Estas situaciones cotidianas de peligro e imprudencia pueden tener consecuencias fatales, como el trágico caso de la joven neuróloga en Villa Devoto que perdió la vida al ser aplastada por un colectivo. Este incidente es solo la punta del iceberg de un problema sistémico que afecta a miles de usuarios del transporte público en la Ciudad.
En medio de esta realidad preocupante, la falta de control y regulación por parte de las autoridades se hace evidente. A pesar de que existen normativas que establecen las obligaciones de los choferes de colectivos, como acercarse a la vereda y respetar las paradas designadas, la impunidad y la falta de sanciones efectivas permiten que estas infracciones se repitan una y otra vez.

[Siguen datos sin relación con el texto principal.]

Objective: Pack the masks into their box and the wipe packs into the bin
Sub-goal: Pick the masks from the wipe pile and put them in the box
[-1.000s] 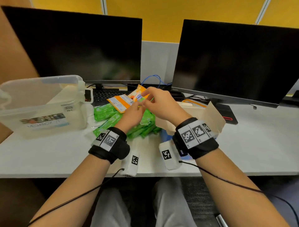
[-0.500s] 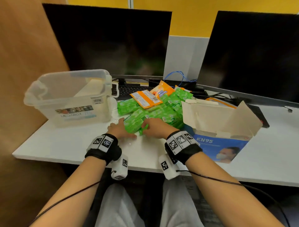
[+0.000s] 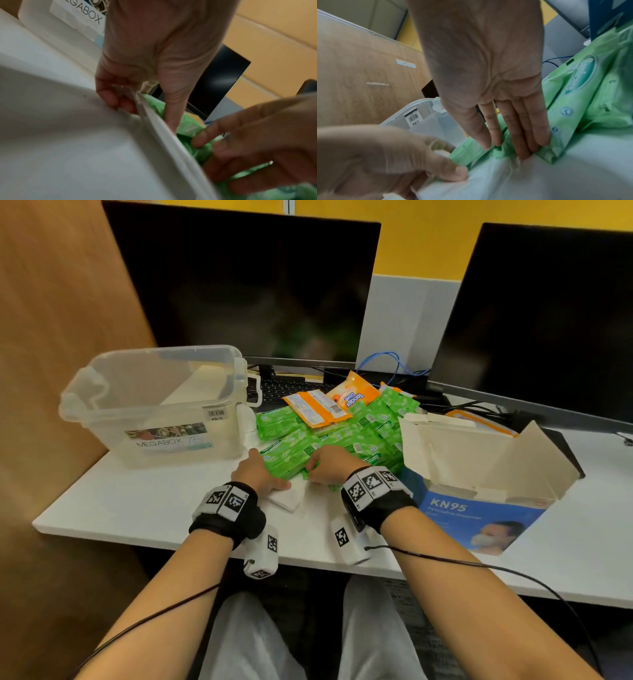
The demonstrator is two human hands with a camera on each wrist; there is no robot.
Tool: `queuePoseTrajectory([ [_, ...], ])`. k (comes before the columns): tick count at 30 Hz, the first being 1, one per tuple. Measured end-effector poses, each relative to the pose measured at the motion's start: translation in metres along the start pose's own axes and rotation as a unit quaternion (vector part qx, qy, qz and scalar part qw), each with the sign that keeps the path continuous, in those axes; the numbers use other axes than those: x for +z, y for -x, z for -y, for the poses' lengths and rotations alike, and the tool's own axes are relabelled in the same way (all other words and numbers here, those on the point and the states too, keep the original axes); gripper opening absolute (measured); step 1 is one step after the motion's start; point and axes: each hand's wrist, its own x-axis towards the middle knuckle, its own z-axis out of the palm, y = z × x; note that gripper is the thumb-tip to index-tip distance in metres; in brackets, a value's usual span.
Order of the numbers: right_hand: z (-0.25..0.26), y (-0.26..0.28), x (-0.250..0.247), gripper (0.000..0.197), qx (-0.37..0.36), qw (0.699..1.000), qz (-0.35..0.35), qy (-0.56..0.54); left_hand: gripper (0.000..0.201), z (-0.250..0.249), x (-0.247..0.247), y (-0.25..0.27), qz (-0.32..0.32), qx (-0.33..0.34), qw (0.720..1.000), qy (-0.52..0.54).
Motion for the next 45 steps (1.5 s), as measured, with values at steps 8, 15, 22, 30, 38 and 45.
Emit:
queuePoseTrajectory([
  [8,-0.001,0.004,0.018,0.032,-0.009,0.999,-0.041,-0.034,0.078,-0.022,-0.036,0.031,0.011,0.108,0.958,0.264],
  [15,-0.003,0.045,-0.012,0.039,-0.082,0.965,-0.128,-0.215,0.026,-0.058,-0.048,0.049,-0.112,0.191,0.906,0.360],
  [22,-0.002,0.077,-0.048,0.047,-0.139,0.951,-0.189,-0.202,0.018,-0.090,-0.043,0.062,-0.187,0.245,0.794,0.524],
  [30,-0.033,0.095,-0.083,0.018,-0.117,0.870,-0.399,-0.265,0.031,-0.130,-0.039,0.077,-0.136,0.317,0.792,0.504],
  [38,-0.089,0.140,-0.122,0.032,-0.116,0.829,-0.419,-0.351,0.023,-0.163,-0.004,0.079,-0.145,0.354,0.805,0.453],
  [45,-0.122,0.171,-0.127,0.031,-0.054,0.867,-0.378,-0.319,0.017,-0.198,0.009,0.097,-0.070,0.369,0.815,0.441],
])
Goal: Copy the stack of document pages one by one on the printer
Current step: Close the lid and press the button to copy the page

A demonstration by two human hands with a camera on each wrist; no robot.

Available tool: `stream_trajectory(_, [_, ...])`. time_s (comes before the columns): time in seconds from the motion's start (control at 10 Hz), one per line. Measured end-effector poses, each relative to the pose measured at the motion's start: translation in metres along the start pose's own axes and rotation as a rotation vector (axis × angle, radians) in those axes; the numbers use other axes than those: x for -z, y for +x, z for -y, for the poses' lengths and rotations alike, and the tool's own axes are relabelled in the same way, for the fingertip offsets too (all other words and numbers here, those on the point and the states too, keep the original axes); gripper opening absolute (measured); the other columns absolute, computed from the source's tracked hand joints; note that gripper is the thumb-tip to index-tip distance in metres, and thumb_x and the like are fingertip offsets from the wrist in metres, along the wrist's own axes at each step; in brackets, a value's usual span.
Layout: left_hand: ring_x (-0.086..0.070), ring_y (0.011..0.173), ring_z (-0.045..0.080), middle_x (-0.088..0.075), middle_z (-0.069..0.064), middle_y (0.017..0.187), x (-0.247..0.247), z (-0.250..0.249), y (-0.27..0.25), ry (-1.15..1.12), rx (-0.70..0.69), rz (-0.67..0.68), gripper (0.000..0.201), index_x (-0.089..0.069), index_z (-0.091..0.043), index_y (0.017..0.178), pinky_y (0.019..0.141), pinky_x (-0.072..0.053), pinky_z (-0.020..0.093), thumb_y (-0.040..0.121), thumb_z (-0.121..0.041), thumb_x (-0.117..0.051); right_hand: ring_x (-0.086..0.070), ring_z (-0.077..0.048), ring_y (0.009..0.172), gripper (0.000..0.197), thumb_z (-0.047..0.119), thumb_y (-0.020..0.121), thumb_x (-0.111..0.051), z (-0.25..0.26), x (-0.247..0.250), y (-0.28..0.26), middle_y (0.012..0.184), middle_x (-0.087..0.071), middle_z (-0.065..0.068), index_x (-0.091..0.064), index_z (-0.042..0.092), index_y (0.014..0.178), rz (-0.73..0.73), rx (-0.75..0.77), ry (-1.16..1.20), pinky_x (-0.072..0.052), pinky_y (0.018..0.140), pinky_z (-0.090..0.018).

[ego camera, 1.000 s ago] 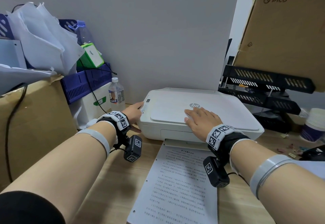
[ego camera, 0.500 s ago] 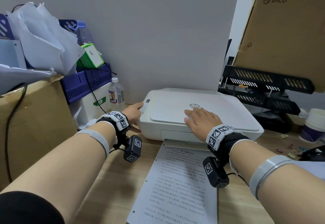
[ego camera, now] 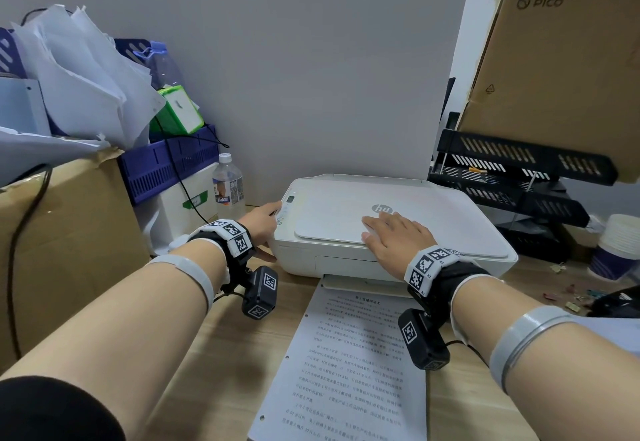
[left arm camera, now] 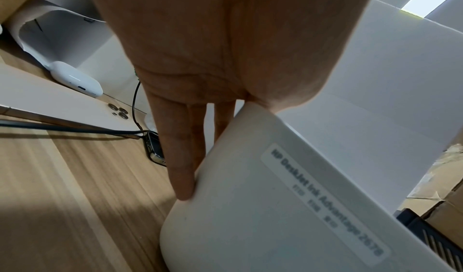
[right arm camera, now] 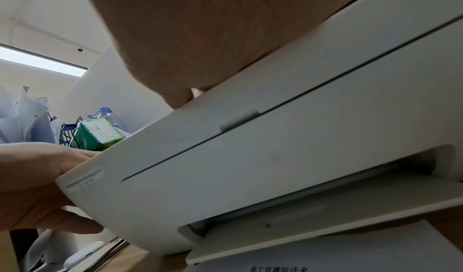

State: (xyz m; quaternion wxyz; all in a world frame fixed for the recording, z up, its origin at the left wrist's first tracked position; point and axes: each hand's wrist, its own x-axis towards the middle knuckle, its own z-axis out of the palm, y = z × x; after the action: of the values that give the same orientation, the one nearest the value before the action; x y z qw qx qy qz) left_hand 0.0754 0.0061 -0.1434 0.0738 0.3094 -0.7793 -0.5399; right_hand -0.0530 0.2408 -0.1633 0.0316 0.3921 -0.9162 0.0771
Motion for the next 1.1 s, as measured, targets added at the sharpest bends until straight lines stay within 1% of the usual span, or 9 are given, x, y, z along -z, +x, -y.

La seguridad vial no solo es responsabilidad de los conductores, sino también de las empresas que brindan el servicio de transporte público. Las denuncias de los usuarios reflejan una serie de incumplimientos que van desde la falta de respeto a las normas de tránsito hasta la negativa a transportar equipaje o la falta de frecuencia en el servicio.
Es fundamental que las autoridades tomen cartas en el asunto y refuercen los controles y las sanciones para garantizar la seguridad de los pasajeros y mejorar la calidad del transporte público en la Ciudad. La incorporación de cámaras de vigilancia en las unidades y los controles de alcoholemia y narcotest son pasos en la dirección correcta, pero aún queda mucho por hacer para erradicar la impunidad y la negligencia en las calles de Buenos Aires.
En definitiva, la seguridad vial es un derecho fundamental que debe ser garantizado para todos los ciudadanos. Es hora de tomar medidas concretas para acabar con las prácticas irresponsables en el transporte público y construir un sistema de movilidad más seguro y eficiente para todos.